* Data provided *
┄┄┄┄┄┄
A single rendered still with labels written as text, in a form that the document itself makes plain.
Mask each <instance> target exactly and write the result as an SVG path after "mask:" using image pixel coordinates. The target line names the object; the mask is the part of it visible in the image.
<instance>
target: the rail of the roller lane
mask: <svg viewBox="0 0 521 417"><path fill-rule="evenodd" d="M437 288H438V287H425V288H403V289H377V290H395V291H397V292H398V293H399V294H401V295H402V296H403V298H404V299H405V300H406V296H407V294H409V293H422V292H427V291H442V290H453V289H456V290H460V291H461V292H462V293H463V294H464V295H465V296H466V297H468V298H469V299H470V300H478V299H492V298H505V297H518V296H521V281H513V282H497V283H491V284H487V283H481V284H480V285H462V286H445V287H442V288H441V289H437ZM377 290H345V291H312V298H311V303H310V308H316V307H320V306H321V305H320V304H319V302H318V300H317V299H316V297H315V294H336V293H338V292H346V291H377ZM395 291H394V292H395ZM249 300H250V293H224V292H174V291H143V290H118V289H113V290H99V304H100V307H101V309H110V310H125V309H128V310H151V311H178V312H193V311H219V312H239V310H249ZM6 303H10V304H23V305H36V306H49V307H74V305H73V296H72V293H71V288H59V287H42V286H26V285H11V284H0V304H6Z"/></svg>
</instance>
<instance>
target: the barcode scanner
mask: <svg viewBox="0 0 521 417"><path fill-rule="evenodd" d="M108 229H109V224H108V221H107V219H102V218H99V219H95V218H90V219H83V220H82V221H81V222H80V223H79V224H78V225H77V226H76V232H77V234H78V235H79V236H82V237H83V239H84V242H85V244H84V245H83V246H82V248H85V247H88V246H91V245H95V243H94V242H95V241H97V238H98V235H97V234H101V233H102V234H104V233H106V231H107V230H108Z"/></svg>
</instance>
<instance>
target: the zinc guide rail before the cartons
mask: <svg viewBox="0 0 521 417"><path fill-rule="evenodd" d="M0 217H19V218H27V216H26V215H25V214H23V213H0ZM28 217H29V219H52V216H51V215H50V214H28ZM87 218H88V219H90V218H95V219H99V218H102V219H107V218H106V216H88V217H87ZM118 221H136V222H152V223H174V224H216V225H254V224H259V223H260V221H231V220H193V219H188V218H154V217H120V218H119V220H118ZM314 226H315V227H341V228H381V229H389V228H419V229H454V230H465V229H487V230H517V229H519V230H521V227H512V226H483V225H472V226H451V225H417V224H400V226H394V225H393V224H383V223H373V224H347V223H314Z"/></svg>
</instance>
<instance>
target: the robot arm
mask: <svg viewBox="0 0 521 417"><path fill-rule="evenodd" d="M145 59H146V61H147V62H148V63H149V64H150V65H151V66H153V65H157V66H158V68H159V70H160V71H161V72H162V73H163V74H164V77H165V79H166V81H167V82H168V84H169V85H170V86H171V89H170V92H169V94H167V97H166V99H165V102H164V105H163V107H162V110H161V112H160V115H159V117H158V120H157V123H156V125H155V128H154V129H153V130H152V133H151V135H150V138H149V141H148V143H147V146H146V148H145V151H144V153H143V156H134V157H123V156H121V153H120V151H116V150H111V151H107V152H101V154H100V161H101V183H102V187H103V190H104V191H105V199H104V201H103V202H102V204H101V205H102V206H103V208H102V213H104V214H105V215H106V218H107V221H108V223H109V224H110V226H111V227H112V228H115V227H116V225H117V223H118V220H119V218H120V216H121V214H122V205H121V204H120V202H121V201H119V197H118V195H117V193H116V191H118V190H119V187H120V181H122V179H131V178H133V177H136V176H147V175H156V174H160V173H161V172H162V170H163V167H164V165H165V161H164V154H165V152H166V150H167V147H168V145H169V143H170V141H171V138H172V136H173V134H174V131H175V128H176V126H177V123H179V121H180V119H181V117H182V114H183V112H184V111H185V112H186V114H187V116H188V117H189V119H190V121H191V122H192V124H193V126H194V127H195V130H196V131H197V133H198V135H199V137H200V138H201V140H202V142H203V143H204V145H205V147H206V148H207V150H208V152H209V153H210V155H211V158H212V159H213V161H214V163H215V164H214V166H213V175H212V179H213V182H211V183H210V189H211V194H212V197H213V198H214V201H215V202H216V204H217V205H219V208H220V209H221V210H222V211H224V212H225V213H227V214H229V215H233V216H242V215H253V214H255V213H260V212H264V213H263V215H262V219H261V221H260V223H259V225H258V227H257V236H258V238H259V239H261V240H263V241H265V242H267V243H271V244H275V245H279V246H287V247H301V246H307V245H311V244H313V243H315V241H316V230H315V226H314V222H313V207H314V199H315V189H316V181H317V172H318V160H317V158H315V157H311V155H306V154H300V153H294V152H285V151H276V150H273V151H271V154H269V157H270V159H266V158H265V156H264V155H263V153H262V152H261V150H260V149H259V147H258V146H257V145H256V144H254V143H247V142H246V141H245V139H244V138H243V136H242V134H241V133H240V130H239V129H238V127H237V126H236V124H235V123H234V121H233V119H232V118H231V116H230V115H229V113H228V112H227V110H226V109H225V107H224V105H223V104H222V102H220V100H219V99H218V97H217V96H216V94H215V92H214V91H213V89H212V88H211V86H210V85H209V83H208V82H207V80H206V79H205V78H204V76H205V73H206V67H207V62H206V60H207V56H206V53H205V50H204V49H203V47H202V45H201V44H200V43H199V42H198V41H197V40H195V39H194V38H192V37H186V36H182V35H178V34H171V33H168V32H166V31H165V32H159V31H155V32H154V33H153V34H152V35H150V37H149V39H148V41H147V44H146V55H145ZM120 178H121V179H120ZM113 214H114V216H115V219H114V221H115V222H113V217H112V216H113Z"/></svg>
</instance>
┄┄┄┄┄┄
* Task statement *
Scan the material above. Return every line containing the string "rail".

* Result of the exercise *
target: the rail of the roller lane
target: the zinc guide rail before the cartons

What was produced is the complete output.